It’s all very well trying to entice consumers with attractive new current accounts, but if the service behind them remains below par, it won’t be long before customers move on again, warns Egremont Group’s Natalie McLellan

Steps by the UK’s Financial Conduct Authority (FCA) to make it easier for customers to switch banks have placed the onus on FS providers to prove their worth. Recently a number of players in the UK have responded by introducing new-style current accounts which, at face value, seem quite alluring. But without a stand-out service behind them, their impact may only be short-lived.

So it’s interesting that FS providers are no nearer to improving their customer-friendliness. Mystery Shopper research conducted recently by Egremont Group among leading Retail Banks, found that the vast majority gave a frontline service that was woefully inadequate.

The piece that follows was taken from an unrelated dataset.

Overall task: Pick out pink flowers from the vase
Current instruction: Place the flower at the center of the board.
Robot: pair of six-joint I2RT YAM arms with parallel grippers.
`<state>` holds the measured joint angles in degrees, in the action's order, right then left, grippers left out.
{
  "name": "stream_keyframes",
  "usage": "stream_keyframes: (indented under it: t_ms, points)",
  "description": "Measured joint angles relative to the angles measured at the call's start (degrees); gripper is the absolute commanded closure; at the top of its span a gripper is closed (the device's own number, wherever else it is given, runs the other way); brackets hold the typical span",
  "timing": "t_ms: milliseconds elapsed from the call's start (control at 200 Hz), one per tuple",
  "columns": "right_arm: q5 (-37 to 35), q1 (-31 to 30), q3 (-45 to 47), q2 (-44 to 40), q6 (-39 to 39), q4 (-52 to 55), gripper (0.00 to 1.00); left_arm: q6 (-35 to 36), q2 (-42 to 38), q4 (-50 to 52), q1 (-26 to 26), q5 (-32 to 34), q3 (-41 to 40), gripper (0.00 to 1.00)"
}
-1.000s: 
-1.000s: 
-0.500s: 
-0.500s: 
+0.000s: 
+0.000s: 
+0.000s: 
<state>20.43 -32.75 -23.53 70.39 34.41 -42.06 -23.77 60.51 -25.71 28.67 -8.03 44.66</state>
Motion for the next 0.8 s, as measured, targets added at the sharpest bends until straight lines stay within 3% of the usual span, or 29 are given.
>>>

Untitled3 - Global Banking | FinanceSource: Egremont Group, 2014: Customer Experience Mystery Shopping Review

The most acute and widespread shortfalls were found to be in providers’ ability to get to know customers as individuals and build up a fuller understanding of their needs. In one of the worst cases, 85% of mystery shoppers approaching a high-street bank found the staff they engaged with made no effort to build up a picture of their personal situation. Although challenger brands were found to provide a higher level of service generally, their depth of product/service knowledge and interest in the customer’s individual circumstances was found to be significantly lacking – 55% of undercover shoppers rating efforts to be poor or extremely poor.

Focusing in the wrong places

The findings suggest that increasingly stringent controls over sales tactics have rendered customer-facing staff mute – or at least terrified of diverging from the script. FCA compliance has become a box-ticking exercise, so that in the worst instances customer conversations have become a 10-15-minute monologue as the sales person covers all bases.

Another customer phenomenon FS providers have failed to adapt to is the way channel use has changed. Consumers are generally a lot more savvy now, happy to do their own research online, and seeing what others are saying about the brands they’re considering. Once they’ve found an offer they like, they might start and even complete the application process online.

For the FS provider winning the business this is great news, but for the others that would have liked to influence that decision process, an opportunity has been lost; they have not had a chance to start a conversation. This isn’t just happening in retail banking, either. As life and pensions providers adopt direct-to-consumer channels, they too must learn how to engage with a broadening spectrum of digitally-literate customers who aren’t afraid to shop online.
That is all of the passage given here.